What is expected — The reply to the records below should contain exactly the lines from the line with "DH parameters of" through the line with "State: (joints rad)", and nothing besides.
──────────
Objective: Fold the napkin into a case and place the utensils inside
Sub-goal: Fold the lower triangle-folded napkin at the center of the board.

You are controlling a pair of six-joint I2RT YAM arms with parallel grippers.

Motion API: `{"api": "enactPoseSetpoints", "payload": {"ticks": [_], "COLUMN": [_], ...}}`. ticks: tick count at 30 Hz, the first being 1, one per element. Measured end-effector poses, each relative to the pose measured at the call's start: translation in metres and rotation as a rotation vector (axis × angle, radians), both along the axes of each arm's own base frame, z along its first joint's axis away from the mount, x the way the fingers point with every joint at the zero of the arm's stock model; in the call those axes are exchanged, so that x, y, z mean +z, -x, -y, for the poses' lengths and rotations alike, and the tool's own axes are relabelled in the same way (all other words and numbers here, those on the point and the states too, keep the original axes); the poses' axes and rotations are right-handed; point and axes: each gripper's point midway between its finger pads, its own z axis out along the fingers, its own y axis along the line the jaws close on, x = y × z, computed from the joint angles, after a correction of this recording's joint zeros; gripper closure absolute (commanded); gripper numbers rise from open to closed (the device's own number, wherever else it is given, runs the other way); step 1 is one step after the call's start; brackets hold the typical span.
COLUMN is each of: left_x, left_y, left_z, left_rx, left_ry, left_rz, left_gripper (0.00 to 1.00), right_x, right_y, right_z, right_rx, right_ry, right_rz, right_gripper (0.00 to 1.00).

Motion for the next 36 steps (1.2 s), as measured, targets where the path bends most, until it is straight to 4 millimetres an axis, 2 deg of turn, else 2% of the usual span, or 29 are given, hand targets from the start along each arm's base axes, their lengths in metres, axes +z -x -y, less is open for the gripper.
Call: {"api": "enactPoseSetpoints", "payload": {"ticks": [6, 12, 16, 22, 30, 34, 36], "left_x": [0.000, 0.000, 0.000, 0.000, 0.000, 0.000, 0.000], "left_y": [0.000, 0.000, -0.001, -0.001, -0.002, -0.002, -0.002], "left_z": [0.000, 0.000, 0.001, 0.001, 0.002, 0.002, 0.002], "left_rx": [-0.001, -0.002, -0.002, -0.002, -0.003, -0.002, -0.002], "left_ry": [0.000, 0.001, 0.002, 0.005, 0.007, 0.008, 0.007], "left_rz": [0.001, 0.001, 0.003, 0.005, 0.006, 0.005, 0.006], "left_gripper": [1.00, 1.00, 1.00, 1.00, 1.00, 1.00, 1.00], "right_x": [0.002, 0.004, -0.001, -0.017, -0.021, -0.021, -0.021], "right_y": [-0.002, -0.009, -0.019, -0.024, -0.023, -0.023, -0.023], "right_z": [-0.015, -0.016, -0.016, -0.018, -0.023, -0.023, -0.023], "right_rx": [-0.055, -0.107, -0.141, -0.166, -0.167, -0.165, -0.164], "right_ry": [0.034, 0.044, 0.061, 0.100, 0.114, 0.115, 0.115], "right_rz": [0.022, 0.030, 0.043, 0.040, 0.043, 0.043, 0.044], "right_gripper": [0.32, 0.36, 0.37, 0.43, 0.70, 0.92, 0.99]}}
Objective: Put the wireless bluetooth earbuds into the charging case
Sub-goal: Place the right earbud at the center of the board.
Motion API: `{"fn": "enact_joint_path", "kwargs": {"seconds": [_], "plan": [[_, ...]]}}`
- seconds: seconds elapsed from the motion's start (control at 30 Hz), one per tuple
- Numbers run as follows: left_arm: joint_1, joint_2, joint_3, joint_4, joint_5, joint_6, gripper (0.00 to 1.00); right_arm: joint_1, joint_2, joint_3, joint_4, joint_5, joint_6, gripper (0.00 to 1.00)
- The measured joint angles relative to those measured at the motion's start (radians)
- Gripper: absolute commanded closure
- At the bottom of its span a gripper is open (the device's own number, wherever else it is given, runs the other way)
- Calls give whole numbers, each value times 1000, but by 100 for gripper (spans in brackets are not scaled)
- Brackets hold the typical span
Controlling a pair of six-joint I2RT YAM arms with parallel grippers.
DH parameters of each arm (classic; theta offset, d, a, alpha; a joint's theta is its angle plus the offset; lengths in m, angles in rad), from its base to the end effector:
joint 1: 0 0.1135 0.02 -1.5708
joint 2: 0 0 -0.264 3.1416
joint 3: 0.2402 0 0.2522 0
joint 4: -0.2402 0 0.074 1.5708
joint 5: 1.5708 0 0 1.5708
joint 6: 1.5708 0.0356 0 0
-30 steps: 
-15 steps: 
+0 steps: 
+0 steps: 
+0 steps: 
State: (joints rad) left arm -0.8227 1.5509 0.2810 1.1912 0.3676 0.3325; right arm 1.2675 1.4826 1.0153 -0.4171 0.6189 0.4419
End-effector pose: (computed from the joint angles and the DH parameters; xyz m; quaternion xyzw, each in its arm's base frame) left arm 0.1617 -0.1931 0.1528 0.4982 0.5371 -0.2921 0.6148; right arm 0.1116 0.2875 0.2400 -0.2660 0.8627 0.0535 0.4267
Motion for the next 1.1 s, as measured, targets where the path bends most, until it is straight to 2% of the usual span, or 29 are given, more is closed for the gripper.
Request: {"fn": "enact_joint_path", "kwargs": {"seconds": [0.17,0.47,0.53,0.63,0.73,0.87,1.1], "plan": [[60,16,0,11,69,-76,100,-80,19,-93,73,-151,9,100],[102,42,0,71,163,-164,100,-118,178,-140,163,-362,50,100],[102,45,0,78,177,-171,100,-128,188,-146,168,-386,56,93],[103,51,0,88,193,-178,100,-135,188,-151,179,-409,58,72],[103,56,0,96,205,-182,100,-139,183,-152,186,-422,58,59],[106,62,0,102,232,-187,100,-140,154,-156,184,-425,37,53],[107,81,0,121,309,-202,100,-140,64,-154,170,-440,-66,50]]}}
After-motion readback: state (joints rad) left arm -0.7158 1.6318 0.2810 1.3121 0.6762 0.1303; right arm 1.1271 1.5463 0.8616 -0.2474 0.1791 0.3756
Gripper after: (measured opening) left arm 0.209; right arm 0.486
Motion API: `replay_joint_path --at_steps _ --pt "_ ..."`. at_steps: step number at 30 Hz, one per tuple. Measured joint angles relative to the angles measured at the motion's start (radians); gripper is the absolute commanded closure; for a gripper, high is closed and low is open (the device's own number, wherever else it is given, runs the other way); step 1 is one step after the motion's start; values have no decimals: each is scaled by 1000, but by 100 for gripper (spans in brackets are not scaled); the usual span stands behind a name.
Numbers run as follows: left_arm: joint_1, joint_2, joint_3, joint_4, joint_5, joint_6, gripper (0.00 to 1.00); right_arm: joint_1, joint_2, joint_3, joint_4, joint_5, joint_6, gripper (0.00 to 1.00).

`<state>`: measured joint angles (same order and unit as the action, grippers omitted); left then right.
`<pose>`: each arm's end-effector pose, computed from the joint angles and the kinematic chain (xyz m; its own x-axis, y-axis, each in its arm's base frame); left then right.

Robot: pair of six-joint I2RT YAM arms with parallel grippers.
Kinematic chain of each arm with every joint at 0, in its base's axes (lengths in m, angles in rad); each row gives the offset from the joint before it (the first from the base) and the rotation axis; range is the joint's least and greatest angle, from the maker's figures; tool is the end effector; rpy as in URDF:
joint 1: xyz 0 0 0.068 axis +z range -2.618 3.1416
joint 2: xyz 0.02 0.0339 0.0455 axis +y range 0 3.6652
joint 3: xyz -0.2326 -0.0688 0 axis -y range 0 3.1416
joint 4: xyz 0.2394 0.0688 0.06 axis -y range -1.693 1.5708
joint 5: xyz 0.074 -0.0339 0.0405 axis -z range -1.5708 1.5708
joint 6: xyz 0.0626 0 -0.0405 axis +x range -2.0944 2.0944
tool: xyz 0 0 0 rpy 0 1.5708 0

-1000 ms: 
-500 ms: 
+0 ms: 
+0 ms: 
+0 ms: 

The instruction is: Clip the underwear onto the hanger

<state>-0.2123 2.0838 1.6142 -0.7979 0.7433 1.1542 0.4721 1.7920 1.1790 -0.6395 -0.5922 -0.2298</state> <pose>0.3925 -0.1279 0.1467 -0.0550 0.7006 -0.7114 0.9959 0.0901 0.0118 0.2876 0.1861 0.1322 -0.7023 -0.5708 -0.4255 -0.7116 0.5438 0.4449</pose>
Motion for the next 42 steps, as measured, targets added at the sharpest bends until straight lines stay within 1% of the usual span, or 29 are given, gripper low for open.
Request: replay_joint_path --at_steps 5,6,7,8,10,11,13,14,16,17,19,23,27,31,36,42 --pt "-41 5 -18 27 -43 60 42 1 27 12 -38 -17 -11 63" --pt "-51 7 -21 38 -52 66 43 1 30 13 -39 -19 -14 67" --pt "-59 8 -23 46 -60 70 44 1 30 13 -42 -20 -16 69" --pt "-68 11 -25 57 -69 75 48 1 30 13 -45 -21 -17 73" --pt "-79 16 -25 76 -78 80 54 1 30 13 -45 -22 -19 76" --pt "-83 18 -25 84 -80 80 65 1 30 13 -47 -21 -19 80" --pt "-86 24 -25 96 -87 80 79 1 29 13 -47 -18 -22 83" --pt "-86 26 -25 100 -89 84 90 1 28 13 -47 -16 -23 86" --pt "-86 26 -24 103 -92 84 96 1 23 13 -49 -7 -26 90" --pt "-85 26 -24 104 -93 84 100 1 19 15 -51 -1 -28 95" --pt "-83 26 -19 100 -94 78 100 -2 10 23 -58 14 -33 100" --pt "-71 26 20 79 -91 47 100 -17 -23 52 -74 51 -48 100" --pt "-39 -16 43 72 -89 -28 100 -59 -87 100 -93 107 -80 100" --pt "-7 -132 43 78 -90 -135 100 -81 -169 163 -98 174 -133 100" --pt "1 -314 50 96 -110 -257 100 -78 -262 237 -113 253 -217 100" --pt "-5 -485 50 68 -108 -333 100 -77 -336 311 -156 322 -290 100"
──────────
Answer box —
DH parameters of each arm (classic; theta offset, d, a, alpha; a joint's theta is its angle plus the offset; lengths in m, angles in rad), from its base to the end effector:
joint 1: 0 0.1135 0.02 -1.5708
joint 2: 0 0 -0.264 3.1416
joint 3: 0.2402 0 0.2522 0
joint 4: -0.2402 0 0.074 1.5708
joint 5: 1.5708 0 0 1.5708
joint 6: 1.5708 0.0356 0 0
-30 steps: 
-15 steps: 
+0 steps: 
+0 steps: 
+0 steps: 
State: (joints rad) left arm -0.8227 1.5509 0.2810 1.1912 0.3676 0.3325; right arm 1.2675 1.4826 1.0153 -0.4171 0.6189 0.4419

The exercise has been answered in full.